2. Following Motion 3, the set of "textbook" intervals (Vienna§1.2) in R,
  denoted IR, comprises the empty set together with all intervals
    x = { x in R | xlo <= x <= xhi }               (*)
  where xlo <= xhi, -oo <= xlo < +oo, -oo < xhi <= +oo.

  Following standard mathematical notation, the interval (*) is denoted
[xlo, xhi] if xlo and xhi are finite, but denoted (-oo, xhi] or [xlo, +oo)
  or (-oo, +oo) in the case of infinite endpoints, to indicate that -oo
  and/or +oo is not a member of the set.

This is an incompletely specified, quite dubious convention.

What is the notation if one does not know whether xhi is finite?

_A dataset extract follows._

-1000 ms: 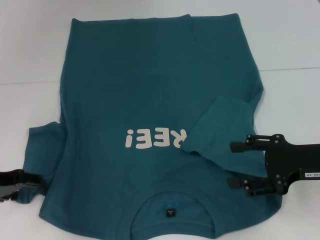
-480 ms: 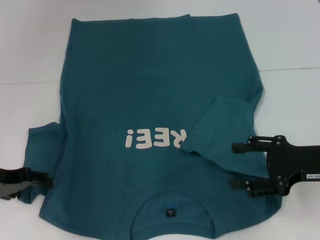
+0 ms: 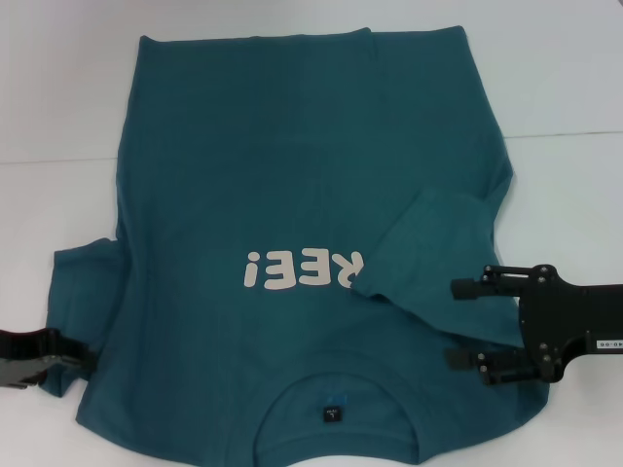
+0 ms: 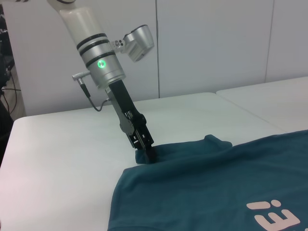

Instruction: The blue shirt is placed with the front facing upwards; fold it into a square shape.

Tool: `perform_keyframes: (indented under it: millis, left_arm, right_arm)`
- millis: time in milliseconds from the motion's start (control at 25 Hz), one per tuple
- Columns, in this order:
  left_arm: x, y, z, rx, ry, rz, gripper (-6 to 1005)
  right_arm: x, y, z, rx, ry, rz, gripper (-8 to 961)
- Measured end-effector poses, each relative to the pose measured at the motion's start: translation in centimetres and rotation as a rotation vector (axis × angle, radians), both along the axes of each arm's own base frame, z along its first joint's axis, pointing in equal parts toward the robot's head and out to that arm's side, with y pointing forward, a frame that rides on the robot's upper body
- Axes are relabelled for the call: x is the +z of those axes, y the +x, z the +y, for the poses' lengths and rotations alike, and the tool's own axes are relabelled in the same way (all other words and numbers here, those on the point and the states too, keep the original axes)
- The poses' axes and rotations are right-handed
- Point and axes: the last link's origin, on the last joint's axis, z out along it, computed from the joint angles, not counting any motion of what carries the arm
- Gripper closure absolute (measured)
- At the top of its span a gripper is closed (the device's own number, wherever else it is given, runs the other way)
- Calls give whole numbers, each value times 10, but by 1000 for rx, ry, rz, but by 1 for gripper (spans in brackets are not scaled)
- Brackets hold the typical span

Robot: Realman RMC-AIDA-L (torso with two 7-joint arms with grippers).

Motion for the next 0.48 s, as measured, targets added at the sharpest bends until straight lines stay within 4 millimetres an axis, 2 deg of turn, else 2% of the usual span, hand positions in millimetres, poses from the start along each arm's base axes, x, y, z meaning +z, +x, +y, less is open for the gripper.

Why should it be required to change the notation once it becomes
known that xhi is infinite?

The usage of square brackets for all intervals, as in Intlab,
    [xlo, xhi] := { x in R | xlo <= x <= xhi }
is uniform and much prefereable.



  The empty set is denoted by Empty. The whole of R is denoted by Entire.

3. The (interval) hull of an arbitrary subset ss of R, written hull(ss), is the
  smallest member of IR that contains ss.

I'd call it the tightest member, since small is ambiguous and may mean numerically small.


4. A "point function" is a (possibly partial) multivariate real function: that is, a mapping f from a subset D of R^n to R^m for some integers n,m >= 0. (When n=0
  and m=1, we have a "named real constant".)

When not otherwise specified, a scalar function is assumed, i.e. m=1. If m>1,
  the function is called a vector function.

  D = D_f is the domain of f.

  To specify n, call f an "n-variable point function", or denote f as
    f(x_1, ..., x_n).

The "range" (or "exact range") of f over an arbitrary subset ss of R^n

Will there also be an inexact range? Or why this double definition?


is the
  set
      range(f, ss) = {f(x) | x in ss and x in D_f}.

It seems intended that this implies range(sqrt, [-1,1]) = [0,1].


Note. Here, f is a mapping, not an expression. Expressions are dealt with in
  11 below.

5. Unless otherwise specified, an "interval function" is a mapping ff from
  (IR)^n to (IR)^m for some n >= 0. To specify n, call ff an "n-variable
  interval function", or denote ff as
    ff(xx_1, ..., xx_n).
  As with point functions, m=1 is assumed unless specified otherwise.

An interval function is "algebraic" if it is an interval extension of some
  point function, as defined next. Examples of non-algebraic functions are
  the interval hull and intersection functions.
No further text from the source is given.